### What the task asks
Starting with the first line of the data that follows, transcribe every line verbatim until the line containing "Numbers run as" has been transcribed.

### Data for analysis
******

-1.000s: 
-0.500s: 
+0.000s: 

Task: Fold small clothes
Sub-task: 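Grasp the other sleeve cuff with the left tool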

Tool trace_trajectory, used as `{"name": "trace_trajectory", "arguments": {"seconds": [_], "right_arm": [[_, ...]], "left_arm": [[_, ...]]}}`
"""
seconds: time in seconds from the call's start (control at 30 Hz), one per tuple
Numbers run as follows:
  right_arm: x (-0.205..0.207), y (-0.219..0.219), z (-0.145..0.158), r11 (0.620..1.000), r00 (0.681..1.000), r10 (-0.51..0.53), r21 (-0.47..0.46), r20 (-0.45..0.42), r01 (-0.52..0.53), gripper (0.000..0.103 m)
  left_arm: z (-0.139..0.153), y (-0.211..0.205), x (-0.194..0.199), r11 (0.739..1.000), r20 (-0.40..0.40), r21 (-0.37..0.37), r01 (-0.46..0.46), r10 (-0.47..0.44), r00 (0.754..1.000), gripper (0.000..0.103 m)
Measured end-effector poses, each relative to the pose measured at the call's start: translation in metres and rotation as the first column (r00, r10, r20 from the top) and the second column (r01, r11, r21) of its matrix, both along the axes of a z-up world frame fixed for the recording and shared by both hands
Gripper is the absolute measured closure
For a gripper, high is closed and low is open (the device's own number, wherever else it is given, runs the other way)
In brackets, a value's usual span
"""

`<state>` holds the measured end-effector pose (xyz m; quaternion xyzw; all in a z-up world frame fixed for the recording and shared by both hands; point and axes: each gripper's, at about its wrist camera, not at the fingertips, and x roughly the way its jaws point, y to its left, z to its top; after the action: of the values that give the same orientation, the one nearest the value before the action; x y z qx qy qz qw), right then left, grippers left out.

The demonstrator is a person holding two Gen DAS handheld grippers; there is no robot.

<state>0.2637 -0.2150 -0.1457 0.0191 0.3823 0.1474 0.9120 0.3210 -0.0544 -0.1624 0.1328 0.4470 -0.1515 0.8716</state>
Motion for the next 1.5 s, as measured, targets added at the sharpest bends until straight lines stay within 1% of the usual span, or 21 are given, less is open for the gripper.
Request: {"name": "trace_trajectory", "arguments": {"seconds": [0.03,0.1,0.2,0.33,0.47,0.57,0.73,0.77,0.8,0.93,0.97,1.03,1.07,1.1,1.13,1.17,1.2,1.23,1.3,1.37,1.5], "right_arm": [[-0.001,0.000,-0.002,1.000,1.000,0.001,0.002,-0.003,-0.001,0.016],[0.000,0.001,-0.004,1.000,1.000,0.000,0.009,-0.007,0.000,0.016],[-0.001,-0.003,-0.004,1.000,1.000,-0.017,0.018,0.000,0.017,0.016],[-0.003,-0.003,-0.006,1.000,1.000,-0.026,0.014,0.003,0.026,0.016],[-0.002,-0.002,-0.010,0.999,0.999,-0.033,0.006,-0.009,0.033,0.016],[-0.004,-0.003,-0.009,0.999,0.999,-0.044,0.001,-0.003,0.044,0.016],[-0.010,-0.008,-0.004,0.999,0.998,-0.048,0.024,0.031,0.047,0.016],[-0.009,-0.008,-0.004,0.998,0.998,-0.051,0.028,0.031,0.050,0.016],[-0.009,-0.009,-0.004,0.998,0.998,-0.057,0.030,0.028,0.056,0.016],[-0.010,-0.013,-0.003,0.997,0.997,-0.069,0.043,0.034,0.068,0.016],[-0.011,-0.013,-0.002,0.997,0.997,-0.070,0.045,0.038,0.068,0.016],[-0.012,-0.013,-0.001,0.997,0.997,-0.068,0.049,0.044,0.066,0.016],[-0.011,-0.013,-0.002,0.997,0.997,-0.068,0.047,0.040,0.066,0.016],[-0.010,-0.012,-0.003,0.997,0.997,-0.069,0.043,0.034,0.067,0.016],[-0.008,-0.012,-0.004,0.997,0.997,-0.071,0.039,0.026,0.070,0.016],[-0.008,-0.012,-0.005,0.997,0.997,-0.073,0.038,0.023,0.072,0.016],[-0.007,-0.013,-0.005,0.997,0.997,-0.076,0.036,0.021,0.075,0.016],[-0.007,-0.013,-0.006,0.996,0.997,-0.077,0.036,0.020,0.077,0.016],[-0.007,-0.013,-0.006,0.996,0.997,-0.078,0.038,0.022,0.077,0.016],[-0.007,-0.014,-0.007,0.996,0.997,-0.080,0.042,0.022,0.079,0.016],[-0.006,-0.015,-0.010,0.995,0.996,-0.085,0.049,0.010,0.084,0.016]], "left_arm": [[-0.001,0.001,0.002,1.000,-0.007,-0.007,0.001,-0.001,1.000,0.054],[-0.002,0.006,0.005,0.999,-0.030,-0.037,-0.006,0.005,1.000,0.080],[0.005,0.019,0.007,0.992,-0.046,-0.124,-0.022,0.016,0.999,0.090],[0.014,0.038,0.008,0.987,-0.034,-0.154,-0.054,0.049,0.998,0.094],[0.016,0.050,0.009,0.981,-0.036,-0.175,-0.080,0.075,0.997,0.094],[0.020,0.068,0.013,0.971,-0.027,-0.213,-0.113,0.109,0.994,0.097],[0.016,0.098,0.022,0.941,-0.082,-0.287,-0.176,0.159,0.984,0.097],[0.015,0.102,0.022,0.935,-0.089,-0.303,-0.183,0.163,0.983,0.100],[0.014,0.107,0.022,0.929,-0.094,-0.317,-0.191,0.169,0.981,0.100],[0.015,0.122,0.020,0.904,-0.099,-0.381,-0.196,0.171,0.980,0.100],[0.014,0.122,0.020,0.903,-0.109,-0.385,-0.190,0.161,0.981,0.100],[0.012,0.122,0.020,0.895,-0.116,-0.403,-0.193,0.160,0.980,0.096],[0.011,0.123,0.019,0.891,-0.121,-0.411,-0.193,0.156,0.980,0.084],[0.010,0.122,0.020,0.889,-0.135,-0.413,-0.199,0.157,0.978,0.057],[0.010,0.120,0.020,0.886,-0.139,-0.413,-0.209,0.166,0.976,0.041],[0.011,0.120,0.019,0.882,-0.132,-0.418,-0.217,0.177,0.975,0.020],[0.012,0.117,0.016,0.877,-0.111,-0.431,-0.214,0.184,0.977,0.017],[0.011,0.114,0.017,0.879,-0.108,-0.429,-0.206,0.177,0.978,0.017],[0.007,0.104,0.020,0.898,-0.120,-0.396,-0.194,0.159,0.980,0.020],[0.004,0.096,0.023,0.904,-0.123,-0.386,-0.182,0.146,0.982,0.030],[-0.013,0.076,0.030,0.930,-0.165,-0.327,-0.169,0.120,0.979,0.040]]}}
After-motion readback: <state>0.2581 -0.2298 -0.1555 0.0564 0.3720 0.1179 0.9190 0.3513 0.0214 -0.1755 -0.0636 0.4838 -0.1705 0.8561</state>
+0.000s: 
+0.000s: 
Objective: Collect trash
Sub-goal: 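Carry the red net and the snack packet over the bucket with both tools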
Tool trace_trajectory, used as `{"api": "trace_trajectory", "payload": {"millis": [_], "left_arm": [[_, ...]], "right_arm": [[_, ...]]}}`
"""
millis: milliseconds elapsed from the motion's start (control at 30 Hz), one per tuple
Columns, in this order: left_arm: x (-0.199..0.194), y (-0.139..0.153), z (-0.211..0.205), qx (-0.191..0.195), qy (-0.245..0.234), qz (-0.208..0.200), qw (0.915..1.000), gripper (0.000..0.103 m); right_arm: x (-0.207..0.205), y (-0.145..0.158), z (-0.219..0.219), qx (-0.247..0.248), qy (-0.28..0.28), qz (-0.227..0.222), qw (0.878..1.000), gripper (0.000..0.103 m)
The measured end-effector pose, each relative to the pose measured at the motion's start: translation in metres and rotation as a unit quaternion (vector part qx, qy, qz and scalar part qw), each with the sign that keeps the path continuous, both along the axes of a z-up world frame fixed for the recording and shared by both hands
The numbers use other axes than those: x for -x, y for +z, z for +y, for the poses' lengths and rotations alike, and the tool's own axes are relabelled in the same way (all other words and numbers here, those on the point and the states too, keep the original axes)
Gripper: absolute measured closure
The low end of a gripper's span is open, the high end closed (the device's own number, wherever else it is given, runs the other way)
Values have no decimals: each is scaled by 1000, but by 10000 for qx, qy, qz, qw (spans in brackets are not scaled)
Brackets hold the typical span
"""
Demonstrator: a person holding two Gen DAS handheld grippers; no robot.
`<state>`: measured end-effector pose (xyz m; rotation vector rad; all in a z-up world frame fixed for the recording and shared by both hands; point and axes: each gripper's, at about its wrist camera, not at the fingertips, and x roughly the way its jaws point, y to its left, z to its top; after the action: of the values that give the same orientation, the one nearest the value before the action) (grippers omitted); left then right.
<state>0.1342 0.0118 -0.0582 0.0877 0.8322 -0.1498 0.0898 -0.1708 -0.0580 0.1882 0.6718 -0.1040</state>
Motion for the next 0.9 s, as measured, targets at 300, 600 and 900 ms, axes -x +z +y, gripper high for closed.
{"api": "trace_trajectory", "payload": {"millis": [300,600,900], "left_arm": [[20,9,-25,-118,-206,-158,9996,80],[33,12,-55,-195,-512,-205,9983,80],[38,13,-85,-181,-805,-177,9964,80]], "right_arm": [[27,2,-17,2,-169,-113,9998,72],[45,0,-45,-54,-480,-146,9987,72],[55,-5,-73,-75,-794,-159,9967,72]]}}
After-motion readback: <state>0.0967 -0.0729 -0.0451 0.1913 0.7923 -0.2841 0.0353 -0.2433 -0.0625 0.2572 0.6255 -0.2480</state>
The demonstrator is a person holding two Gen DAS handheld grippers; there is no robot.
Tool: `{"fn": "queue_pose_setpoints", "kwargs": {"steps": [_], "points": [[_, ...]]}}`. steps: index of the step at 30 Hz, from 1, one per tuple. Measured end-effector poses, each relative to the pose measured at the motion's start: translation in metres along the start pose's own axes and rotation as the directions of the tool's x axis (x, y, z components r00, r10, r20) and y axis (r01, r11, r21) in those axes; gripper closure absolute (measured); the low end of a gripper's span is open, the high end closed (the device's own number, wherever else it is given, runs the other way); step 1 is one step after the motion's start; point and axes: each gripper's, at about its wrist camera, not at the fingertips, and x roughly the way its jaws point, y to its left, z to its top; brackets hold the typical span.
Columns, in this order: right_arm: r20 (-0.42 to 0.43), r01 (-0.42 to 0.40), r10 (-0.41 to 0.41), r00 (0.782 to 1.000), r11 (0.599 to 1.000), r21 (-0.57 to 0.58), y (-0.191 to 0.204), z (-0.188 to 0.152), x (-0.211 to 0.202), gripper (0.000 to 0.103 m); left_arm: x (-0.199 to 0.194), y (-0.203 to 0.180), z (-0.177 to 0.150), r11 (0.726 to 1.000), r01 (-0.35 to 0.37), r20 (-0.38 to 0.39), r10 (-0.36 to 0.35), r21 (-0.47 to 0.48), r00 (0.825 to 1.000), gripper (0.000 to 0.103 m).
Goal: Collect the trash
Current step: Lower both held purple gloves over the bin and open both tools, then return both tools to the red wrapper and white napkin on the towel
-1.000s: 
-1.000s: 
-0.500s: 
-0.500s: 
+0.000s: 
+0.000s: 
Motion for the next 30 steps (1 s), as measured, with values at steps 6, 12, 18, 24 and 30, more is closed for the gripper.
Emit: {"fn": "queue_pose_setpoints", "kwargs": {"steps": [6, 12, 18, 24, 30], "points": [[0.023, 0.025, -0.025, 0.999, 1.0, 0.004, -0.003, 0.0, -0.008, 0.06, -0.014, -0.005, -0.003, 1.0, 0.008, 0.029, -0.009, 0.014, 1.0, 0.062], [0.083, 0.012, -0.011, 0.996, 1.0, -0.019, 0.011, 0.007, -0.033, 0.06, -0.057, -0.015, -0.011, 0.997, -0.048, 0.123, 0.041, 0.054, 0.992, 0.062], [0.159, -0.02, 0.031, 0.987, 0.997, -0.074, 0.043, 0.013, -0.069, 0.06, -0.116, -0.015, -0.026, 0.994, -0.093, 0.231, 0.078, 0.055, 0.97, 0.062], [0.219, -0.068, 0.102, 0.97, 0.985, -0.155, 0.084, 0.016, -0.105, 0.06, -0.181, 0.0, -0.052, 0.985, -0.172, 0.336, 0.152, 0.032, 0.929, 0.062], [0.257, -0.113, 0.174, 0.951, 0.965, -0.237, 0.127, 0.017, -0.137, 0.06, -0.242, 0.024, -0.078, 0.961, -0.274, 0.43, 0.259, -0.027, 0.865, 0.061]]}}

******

### Expected output
-1.000s: 
-0.500s: 
+0.000s: 

Task: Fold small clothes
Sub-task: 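Grasp the other sleeve cuff with the left tool
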
Tool trace_trajectory, used as `{"name": "trace_trajectory", "arguments": {"seconds": [_], "right_arm": [[_, ...]], "left_arm": [[_, ...]]}}`
"""
seconds: time in seconds from the call's start (control at 30 Hz), one per tuple
Numbers run as follows:

This exercise requires no further output.